TartanAir: A Synthetic Dataset for Visual SLAM

Updated 23 January 2026

TartanAir is a large-scale, photorealistic synthetic dataset designed to benchmark and train visual SLAM algorithms with pixel-accurate, multi-modal sensor data.
It leverages Unreal Engine environments to simulate diverse conditions such as dynamic weather, lighting changes, and complex 6-DoF motions that overcome the limitations of traditional benchmarks.
Researchers can utilize its extensive annotations and rigorous verification pipeline to evaluate both classical geometric and deep-learning based SLAM approaches under challenging real-world scenarios.

TartanAir is a large-scale, photorealistic synthetic dataset designed to challenge and advance the development of visual SLAM (Simultaneous Localization and Mapping) and related data-driven methods in robotics. Collected entirely in Unreal Engine–based environments, TartanAir offers multi-modal sensor streams, pixel-accurate ground truth labels, and extreme scene diversity across dynamic, weather-rich, and illumination-varying conditions. Its extensible annotations and active-stereo supplement provide a comprehensive benchmark and training corpus for both classical geometric and deep-learned perception algorithms (Wang et al., 2020, Warburg et al., 2021).

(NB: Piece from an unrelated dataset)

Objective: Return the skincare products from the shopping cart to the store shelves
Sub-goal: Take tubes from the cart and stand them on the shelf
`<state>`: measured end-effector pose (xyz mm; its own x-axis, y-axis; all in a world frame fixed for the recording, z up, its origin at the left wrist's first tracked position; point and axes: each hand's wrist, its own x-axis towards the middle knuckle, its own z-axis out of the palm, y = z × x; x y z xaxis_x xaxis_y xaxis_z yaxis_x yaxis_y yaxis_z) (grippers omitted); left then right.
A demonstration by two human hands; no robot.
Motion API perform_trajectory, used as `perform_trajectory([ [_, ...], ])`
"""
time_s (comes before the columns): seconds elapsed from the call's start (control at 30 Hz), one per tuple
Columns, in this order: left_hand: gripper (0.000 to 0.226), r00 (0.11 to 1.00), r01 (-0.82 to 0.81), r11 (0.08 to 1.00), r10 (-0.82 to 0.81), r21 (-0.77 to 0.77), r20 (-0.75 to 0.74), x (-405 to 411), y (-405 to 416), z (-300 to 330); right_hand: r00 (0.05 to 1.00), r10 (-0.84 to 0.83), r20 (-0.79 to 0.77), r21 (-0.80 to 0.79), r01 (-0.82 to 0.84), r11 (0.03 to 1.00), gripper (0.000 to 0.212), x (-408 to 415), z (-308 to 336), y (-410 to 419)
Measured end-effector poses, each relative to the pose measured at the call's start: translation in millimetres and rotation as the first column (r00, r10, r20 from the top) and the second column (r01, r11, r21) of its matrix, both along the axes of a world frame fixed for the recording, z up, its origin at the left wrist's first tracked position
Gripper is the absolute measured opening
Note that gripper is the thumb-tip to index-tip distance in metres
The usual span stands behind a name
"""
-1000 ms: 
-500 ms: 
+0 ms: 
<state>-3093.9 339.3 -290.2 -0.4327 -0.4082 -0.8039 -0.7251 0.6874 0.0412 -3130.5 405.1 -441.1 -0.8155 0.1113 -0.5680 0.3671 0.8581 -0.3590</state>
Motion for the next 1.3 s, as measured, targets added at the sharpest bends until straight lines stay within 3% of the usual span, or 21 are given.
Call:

1. Motivation and Dataset Scope

The primary motivation for TartanAir stems from the limitations in established SLAM benchmarks (e.g., KITTI, TUM RGB-D, EuRoC), where scenarios are predominantly static, motion is simplistic (mainly ground vehicles), and environmental dynamics such as weather, lighting, and moving objects are limited. Data acquisition in these benchmarks is further hindered by cost, logistics, and restricted scene diversity. Synthetic datasets, while helpful for scale and annotation, often suffer from low diversity and sim-to-real transfer issues.

TartanAir seeks to overcome these shortcomings by offering:

A massive, multi-modal synthetic dataset
Rich diversity in scene type, layout, appearance, and dynamic events
Precise, pixel-level ground truth, including pose, depth, and dense/semantic information
Support for extreme and rare phenomena (dynamic weather, moving obstacles, varied lighting)
Utility as both a performance benchmark and a large-scale training set

TartanAir consists of 1,037 trajectories and over 1,000,000 frames spanning 30 distinct simulated environments. This scale is an order of magnitude larger than datasets such as KITTI (≈22 sequences, ∼39,000 stereo frames) (Wang et al., 2020, Warburg et al., 2021).

2. Simulation Environments, Motion Patterns, and Variations

TartanAir encompasses 30 Unreal Engine environments grouped into six semantic categories: urban, rural, nature, domestic, public, and sci-fi. Environments feature indoor (corridors, houses, factories) and outdoor (streets, forests, underwater) scenes, with both structured and unstructured layouts (e.g., engineered roads versus rocky trails).

Key environmental and dynamic variations include:

Moving objects (human avatars, vehicles, machinery, animals, natural motion such as foliage)
Lighting conditions (day/night cycles, lens flares, dynamic spotlights, area lighting, auto-exposure)
Weather and seasonal changes (rain, fog, snow, storms)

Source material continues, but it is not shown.